President Biden's Cybersecurity Executive Order: What it Means for Federal Contractors
If you’re not taking security compliance seriously, this may change your mind.
The federal security compliance ecosystem is changing – quickly.
Biden’s new Executive Order (EO) on cybersecurity (enacted on May 12, 2021) is something to pay attention to because it has a particularly large impact on companies that access government systems.
It will also affect companies that develop software for or on behalf of the government.
Here’s what you need to know about the Executive Order, as a federal contractor, about the Executive Order, including how it will affect you, how it relates to CMMC and NIST, and how it relates to ongoing efforts to harden the defense industrial base supply chain.
What Does It Address?
There are seven provisos that the EO covers.
- Removing barriers to sharing threat information between the government and the private sector.
- Modernizing and implementing stronger cybersecurity standards in the federal government.
- Improving software supply chain security.
- Establishing a cybersecurity safety review board.
- Creating a standard playbook for responding to cyber incidents.
- Improving detection of cybersecurity incidents on federal government networks.
- Improving investigative and remediation capabilities.
How the New Executive Order Will Affect You
Now that we’ve looked at an overview of the Executive Order, let’s consider the impact it will have on you as a federal contractor.
Sharing Threat Information
- It will be easier to share information about threats between agencies.
- FAR and DFARS will go through an assessment process to determine appropriate updates, which will affect federal contractors.
- The Executive Order states that “information and communications technology service providers must promptly report to the relevant agency cyber incidents involving a software product or service provided to such agencies.”

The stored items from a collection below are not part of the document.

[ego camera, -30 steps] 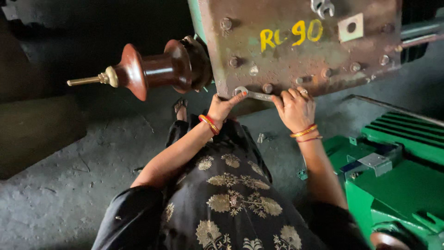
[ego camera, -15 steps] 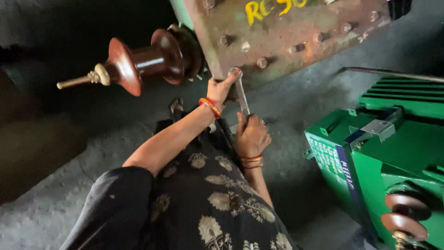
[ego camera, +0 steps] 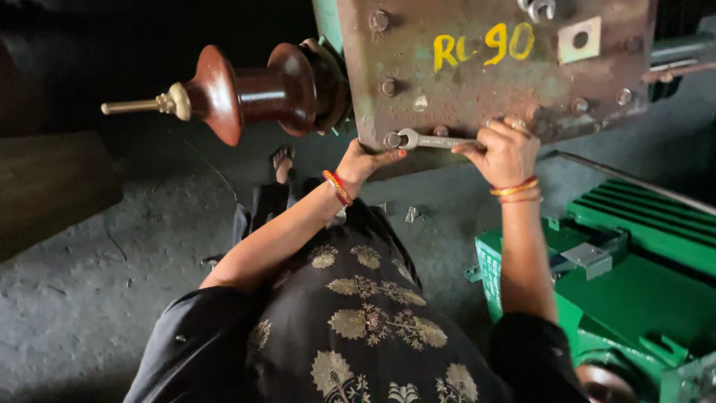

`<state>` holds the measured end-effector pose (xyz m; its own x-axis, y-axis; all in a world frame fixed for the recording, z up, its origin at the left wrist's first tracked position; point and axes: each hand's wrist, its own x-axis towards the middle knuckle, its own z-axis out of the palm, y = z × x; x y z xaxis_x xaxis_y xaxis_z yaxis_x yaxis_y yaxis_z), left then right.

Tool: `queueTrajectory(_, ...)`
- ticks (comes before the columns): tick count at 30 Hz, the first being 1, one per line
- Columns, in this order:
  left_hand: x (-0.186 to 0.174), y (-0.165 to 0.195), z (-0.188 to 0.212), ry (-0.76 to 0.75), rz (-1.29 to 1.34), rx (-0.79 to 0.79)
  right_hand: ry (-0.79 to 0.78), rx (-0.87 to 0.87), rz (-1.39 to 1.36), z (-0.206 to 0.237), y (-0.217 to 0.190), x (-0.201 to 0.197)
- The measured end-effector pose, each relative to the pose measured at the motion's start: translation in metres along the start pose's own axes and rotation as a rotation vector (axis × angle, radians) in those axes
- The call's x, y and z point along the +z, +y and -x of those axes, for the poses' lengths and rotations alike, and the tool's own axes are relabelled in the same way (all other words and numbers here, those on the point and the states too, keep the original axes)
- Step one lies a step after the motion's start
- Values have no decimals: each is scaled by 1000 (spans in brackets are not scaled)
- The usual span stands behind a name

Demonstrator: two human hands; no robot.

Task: The person uses two open-ended wrenches to tighten a series of bolts on a metal plate attached to a large machine. They work systematically across the plate, using one wrench to hold the bolt head and the other to turn the nut.

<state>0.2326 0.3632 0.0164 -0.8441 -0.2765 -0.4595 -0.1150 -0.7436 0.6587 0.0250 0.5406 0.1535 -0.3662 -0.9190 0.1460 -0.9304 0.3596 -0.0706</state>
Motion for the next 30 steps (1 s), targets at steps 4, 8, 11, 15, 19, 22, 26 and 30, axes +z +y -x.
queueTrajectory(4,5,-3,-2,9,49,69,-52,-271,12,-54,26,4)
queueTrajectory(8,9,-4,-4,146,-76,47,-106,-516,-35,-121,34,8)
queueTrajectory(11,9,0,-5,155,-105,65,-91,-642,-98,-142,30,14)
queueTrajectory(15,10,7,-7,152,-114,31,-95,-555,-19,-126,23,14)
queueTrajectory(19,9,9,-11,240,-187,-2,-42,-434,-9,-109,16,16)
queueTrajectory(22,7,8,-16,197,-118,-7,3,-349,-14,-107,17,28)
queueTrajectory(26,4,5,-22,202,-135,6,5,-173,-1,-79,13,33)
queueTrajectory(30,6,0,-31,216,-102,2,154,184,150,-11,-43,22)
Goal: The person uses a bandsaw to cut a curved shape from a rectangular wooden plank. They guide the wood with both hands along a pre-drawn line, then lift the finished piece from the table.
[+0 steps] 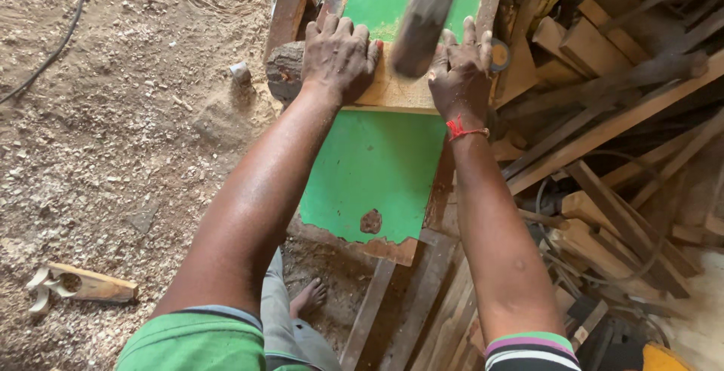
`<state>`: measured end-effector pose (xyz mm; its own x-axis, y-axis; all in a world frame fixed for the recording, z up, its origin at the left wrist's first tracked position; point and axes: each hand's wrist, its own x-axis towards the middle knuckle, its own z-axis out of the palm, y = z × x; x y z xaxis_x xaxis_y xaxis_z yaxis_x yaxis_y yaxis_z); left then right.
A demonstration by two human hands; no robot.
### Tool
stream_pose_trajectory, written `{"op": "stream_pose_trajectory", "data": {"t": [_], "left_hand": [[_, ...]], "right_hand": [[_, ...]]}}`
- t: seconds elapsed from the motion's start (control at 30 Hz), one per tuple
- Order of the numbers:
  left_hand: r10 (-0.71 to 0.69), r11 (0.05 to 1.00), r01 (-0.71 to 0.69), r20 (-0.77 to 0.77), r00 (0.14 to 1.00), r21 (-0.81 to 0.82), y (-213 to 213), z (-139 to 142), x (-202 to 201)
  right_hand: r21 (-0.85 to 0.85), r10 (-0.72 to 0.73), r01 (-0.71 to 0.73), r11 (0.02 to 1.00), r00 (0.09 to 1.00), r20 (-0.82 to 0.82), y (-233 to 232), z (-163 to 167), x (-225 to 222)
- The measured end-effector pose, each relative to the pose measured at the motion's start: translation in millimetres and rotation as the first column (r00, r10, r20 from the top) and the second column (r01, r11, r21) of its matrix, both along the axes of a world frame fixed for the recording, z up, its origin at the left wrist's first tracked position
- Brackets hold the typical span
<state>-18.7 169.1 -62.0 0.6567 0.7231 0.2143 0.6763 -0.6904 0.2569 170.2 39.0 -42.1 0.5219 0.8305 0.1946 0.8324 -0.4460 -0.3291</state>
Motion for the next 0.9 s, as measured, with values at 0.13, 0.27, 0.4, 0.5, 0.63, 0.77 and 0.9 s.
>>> {"op": "stream_pose_trajectory", "data": {"t": [0.13,0.27,0.4,0.5,0.63,0.77,0.9], "left_hand": [[0.001,0.991,-0.007,0.049,0.999,0.133,4,-6,2],[-0.016,0.99,0.013,0.022,1.0,0.138,6,-3,2],[-0.023,0.995,0.02,0.033,0.999,0.098,3,2,-1],[-0.026,0.994,0.02,0.053,0.998,0.104,3,4,-2],[-0.034,0.992,0.025,0.07,0.997,0.124,5,5,-1],[-0.035,0.998,0.032,0.059,0.998,0.053,4,8,-2],[-0.037,0.997,0.032,0.079,0.996,0.068,1,11,-4]], "right_hand": [[0.025,-0.013,0.014,1.0,0.999,-0.031,0,1,-2],[0.032,-0.02,0.021,0.999,0.999,-0.026,0,4,-5],[0.048,-0.015,0.018,0.999,0.998,-0.053,0,6,-7],[0.039,-0.023,0.025,0.999,0.999,-0.045,-1,5,-9],[0.055,-0.048,0.051,0.997,0.998,-0.048,-1,3,-9],[0.049,-0.035,0.036,0.998,0.999,-0.02,0,3,-9],[0.046,-0.034,0.036,0.998,0.999,-0.041,0,6,-10]]}}
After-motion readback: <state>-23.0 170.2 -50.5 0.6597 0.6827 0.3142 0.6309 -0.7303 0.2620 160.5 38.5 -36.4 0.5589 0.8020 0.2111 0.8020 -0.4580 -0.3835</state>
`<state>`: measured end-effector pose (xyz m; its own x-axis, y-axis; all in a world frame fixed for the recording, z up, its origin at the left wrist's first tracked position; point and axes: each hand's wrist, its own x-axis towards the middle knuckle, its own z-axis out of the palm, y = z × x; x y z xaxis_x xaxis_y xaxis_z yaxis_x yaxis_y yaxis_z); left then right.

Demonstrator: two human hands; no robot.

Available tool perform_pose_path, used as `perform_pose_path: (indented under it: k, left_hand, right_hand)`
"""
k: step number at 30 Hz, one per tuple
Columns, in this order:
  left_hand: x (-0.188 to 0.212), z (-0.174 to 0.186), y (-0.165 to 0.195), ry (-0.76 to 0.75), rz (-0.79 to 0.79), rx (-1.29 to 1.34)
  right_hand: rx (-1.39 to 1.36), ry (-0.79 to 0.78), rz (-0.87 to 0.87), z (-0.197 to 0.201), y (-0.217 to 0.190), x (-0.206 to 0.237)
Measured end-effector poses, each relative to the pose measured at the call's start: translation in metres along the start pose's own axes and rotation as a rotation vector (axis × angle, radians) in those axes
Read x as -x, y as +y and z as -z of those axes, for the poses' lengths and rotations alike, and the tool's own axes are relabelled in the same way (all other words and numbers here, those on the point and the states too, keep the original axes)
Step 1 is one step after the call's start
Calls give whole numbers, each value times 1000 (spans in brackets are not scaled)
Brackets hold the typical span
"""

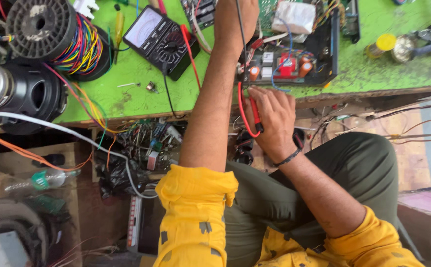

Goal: The person sits on the floor and uses a multimeter to test components on an open electronic device. They probe various points on the circuit board and capacitors with the multimeter leads, then use a screwdriver to adjust parts inside the device.

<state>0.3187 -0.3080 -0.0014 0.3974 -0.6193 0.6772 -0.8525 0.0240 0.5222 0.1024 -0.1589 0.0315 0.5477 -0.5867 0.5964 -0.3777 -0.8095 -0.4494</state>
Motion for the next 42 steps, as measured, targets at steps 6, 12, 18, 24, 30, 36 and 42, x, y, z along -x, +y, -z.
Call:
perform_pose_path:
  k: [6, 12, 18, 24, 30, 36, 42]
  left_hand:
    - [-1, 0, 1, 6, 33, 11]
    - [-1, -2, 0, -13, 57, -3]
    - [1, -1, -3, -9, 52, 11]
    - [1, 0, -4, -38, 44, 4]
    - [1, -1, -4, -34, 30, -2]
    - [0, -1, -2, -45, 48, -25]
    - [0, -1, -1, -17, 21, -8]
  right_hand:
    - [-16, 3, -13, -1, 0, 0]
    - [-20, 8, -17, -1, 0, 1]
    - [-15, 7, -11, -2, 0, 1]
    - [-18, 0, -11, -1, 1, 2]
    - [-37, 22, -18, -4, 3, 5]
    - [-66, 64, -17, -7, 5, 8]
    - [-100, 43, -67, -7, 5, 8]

Prioritizing Cloud Solutions
- Modernizing cybersecurity protocols
- Agencies will be trained.
- Communication with cloud providers will be authorized and streamlined.
- Continuous monitoring.
The government will now mandate protection for “critical” software.
- A “Software Bill of Materials” will be created.
- Once this has been created, any software that doesn’t meet the standards set forth will be removed.
- New criteria for labeling will also be created.
What’s the Deal with CMMC and NIST?
The Executive Order doesn’t change CMMC or NIST in any way, rather, they all work together.
In fact, it’s very likely CMMC will be the new cybersecurity mandate for all federal agencies, contractors, and their supply chains.
What About the DIB Supply Chain?
Let’s take a closer look at the effects of the Executive Order specifically on the Defense Industrial Base supply chain.
The EO stipulates that DIB companies put appropriate cybersecurity practices and processes into action to safeguard Federal Contract Information and Controlled Unclassified Information within their unclassified networks.
It also requires an accounting for the trickle-down of information to subcontractors in the context of a multi-tiered supply chain.
Are You Ready?
Change is a good thing when it means that the federal government is making strides to protect sensitive or classified information.
As a federal contractor, you have to get familiar with the new Executive Order and do your part to make it work in the long term.